**DATA SUPPLIED:**
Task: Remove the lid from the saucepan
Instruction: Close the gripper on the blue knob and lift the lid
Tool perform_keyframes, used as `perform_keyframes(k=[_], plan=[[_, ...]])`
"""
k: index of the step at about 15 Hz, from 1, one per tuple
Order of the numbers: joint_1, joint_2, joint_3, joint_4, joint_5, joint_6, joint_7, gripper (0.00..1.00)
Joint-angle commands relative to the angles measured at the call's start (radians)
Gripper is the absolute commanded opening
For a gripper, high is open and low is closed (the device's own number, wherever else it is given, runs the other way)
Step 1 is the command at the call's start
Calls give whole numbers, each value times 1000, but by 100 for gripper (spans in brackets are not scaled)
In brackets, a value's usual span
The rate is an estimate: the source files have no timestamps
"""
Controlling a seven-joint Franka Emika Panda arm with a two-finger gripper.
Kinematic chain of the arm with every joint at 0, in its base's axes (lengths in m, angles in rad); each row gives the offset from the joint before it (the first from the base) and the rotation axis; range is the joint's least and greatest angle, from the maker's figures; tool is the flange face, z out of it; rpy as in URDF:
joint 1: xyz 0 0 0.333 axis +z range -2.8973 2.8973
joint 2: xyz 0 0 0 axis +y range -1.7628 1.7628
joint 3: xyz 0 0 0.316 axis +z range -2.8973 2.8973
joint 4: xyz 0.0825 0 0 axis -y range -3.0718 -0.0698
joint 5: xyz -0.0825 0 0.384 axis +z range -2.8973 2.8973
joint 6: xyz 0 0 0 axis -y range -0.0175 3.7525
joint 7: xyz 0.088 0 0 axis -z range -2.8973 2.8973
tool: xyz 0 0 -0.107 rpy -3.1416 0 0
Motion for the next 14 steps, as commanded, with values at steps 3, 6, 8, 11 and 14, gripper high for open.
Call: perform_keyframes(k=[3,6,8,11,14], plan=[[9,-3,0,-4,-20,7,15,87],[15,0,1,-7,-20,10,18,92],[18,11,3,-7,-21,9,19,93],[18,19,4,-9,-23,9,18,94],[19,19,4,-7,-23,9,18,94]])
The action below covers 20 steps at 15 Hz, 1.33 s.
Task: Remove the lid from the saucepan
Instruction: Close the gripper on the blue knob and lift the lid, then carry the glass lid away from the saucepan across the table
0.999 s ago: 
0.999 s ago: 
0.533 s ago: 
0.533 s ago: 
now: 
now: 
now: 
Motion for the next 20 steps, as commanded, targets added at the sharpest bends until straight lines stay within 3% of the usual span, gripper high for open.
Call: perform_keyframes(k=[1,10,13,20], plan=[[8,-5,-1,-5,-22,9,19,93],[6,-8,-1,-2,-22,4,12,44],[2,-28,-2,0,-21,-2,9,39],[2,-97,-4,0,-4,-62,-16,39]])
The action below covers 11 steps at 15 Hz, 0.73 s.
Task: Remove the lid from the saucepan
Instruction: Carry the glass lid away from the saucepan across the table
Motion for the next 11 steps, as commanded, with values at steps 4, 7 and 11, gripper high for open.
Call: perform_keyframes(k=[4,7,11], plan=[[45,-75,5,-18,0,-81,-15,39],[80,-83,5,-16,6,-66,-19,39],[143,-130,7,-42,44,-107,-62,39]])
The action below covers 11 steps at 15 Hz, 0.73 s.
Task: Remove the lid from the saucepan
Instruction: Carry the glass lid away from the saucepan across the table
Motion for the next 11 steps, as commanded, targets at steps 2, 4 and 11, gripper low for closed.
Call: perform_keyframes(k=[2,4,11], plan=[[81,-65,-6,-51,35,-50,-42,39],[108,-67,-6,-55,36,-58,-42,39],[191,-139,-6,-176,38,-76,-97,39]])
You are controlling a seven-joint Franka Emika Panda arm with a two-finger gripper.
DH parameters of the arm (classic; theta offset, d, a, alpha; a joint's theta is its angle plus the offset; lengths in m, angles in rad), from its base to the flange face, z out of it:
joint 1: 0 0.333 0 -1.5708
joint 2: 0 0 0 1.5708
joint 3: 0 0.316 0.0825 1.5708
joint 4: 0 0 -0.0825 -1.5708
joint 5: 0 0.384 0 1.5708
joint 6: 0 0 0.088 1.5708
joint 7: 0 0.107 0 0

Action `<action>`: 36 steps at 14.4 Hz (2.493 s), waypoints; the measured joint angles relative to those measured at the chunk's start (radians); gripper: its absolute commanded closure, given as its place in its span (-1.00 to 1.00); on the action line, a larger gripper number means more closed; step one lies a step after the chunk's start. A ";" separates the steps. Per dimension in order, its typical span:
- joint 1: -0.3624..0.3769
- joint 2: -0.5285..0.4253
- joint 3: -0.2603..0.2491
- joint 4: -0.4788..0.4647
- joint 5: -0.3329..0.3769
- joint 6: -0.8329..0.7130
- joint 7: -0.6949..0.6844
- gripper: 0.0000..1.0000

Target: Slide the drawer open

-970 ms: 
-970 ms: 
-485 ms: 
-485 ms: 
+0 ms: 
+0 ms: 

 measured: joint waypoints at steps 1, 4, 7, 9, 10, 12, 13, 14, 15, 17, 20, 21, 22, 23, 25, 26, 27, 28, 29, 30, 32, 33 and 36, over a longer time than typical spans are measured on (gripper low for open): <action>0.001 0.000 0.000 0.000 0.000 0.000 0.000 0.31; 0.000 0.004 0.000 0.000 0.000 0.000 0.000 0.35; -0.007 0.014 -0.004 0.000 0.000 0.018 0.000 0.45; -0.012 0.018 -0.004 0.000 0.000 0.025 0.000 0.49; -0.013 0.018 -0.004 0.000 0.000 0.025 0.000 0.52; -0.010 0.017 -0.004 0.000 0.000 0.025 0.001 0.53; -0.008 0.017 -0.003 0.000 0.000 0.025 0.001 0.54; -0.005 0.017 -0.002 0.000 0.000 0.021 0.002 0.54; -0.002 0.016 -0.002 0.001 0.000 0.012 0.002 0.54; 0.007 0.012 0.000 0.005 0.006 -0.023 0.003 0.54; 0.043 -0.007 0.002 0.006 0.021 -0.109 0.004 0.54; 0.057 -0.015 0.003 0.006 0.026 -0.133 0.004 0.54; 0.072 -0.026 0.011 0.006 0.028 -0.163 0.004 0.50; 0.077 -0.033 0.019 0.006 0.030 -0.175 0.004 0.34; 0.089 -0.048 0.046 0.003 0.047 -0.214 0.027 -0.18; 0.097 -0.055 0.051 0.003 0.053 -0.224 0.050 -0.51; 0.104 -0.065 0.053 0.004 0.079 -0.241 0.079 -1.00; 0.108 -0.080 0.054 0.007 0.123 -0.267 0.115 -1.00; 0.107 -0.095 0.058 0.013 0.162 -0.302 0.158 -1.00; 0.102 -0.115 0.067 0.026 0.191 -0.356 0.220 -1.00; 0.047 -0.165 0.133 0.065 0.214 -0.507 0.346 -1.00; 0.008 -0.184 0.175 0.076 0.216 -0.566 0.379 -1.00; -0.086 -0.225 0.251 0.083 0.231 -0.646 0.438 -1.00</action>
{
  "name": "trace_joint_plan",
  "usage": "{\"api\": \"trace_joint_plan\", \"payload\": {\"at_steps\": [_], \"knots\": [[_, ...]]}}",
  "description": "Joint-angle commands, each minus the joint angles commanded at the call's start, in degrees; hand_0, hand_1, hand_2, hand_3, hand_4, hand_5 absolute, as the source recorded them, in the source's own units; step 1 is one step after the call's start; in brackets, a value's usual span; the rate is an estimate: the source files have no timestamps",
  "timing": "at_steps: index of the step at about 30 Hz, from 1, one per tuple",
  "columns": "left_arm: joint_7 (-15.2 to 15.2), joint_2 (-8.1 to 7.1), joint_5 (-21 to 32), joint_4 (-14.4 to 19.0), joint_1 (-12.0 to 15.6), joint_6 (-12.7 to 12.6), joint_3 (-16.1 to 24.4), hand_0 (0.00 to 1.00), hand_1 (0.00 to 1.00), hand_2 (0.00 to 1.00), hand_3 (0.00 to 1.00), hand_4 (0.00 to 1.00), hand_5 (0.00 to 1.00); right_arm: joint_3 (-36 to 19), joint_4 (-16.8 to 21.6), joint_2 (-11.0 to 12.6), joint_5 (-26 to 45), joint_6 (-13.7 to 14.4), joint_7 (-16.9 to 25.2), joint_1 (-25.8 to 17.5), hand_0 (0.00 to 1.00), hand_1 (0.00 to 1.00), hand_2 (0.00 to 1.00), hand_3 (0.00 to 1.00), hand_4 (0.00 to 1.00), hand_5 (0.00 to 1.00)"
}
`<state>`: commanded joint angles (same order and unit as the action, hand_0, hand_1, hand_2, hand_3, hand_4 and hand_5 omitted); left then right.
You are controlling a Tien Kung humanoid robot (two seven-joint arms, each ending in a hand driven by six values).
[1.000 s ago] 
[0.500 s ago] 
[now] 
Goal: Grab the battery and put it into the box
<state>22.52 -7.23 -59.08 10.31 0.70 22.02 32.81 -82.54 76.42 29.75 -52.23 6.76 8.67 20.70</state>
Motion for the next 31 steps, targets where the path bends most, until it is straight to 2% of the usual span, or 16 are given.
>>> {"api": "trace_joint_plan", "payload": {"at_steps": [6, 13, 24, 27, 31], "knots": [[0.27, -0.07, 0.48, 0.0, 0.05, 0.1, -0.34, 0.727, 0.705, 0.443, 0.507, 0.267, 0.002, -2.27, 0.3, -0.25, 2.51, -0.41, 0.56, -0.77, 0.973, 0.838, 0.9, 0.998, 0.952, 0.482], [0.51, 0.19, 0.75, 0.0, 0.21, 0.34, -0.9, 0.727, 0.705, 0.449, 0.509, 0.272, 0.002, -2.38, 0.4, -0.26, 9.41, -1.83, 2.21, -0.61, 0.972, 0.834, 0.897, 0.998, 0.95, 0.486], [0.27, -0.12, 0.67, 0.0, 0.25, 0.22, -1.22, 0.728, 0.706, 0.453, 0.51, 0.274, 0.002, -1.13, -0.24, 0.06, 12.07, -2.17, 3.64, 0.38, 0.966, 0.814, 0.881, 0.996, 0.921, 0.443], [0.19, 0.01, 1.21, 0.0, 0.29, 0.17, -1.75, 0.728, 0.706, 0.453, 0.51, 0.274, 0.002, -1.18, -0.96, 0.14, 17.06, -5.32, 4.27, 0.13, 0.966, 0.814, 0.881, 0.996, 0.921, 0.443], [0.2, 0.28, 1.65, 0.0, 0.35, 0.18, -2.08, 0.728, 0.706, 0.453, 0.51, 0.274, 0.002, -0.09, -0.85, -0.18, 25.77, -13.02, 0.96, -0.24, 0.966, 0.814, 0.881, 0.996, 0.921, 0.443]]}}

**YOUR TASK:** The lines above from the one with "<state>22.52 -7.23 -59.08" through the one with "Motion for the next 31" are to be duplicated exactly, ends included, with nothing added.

**WRITTEN RESPONSE:**
<state>22.52 -7.23 -59.08 10.31 0.70 22.02 32.81 -82.54 76.42 29.75 -52.23 6.76 8.67 20.70</state>
Motion for the next 31 steps, targets where the path bends most, until it is straight to 2% of the usual span, or 16 are given.

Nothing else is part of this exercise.